Daily Journal Jackson Bureau

JACKSON – Mississippi Attorney General Jim Hood is requesting an additional $800,000 in state funds to continue a program to combat under-age smoking and drinking.

The program has been funded through the non-profit Partnership for a Healthy Mississippi. But because of a successful lawsuit by Gov. Haley Barbour, Treasurer Tate Reeves and others, the Partnership will not have money to fund programs like Hood's efforts to determine if stores and bars are selling liquor and cigarettes to minors.

“This program has worked,” Hood told members of the Legislative Budget Committee on Monday. “It has been money well spent.”

The committee also heard from Auditor Phil Bryant and Secretary of State Eric Clark as it began the process of developing a budget recommendation for the Legislature when it convenes in January.

The hearings will continue through much of the month.

The Partnership was created through court order to combat smoking. It has received $20 million per year from the more than $100 million annually the state receives as a result of former Attorney General Mike Moore's successful lawsuit against the tobacco companies.

Barbour and others persuaded the court to halt the annual payments to the Partnership, claiming the tobacco lawsuit settlement funds were state money that only the Legislature had the constitutional authority to appropriate.

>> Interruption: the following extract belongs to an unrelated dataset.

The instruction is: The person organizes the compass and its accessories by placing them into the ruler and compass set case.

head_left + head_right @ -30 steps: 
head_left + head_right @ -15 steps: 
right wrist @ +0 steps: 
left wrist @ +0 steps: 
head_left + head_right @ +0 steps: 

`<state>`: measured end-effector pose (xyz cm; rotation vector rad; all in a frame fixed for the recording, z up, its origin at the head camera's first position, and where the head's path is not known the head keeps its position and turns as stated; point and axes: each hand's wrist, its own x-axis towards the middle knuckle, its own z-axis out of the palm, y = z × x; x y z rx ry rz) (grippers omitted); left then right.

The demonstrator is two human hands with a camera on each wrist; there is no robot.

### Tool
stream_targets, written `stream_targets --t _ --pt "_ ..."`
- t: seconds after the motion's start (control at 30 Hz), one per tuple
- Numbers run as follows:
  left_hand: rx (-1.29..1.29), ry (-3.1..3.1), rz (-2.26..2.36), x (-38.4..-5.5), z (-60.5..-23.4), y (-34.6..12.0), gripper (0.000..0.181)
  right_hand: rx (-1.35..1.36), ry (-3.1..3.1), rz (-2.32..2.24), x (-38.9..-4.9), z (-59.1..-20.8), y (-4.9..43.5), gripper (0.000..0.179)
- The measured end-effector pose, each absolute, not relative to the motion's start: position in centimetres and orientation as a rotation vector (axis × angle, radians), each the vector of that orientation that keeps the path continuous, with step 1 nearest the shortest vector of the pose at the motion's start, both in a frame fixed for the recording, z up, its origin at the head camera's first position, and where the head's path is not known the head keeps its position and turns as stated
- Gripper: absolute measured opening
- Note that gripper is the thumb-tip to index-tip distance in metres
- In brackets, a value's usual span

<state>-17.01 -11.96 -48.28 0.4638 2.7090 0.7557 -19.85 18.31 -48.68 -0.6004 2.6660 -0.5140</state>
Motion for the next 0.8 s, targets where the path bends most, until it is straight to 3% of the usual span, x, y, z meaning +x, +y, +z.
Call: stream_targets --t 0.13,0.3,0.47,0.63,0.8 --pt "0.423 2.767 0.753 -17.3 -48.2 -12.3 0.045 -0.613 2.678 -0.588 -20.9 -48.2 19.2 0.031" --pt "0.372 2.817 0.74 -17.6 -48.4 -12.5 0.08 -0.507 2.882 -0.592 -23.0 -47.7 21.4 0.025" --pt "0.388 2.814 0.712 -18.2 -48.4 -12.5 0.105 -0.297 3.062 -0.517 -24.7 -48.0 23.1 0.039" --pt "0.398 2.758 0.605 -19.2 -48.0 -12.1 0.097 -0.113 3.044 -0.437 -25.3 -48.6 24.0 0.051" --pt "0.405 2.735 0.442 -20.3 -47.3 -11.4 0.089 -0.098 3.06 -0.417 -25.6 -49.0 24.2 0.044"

Hood said that when his office began its efforts, minors used by his staff could buy liquor and cigarettes about 35 percent of the time. Now, through the enforcement effort, the minors used by the Attorney General's office are successful less than 5 percent of the time.

“That's the lowest rate in the nation,” Hood said.

Hood said the state would have the money to continue the program because it would be receiving the money that previously had gone to the Partnership.

Many members of the Democratic leadership of the House, which supported the Partnership, have talked about creating a state commission to continue many of the anti-smoking efforts of the Partnership.

Barbour has proposed using the $20 million for smoking prevention, enhanced cancer research, an enhanced school nurse program and additional drug prevention.

Critics of the Barbour proposal say it does not contain all of the smoking prevention programs that have made the Partnership a success.

Overall, Hood wants an additional $1.5 million for his $8.2 million budget. He said his requested increase also would help fill five vacancies and four new positions.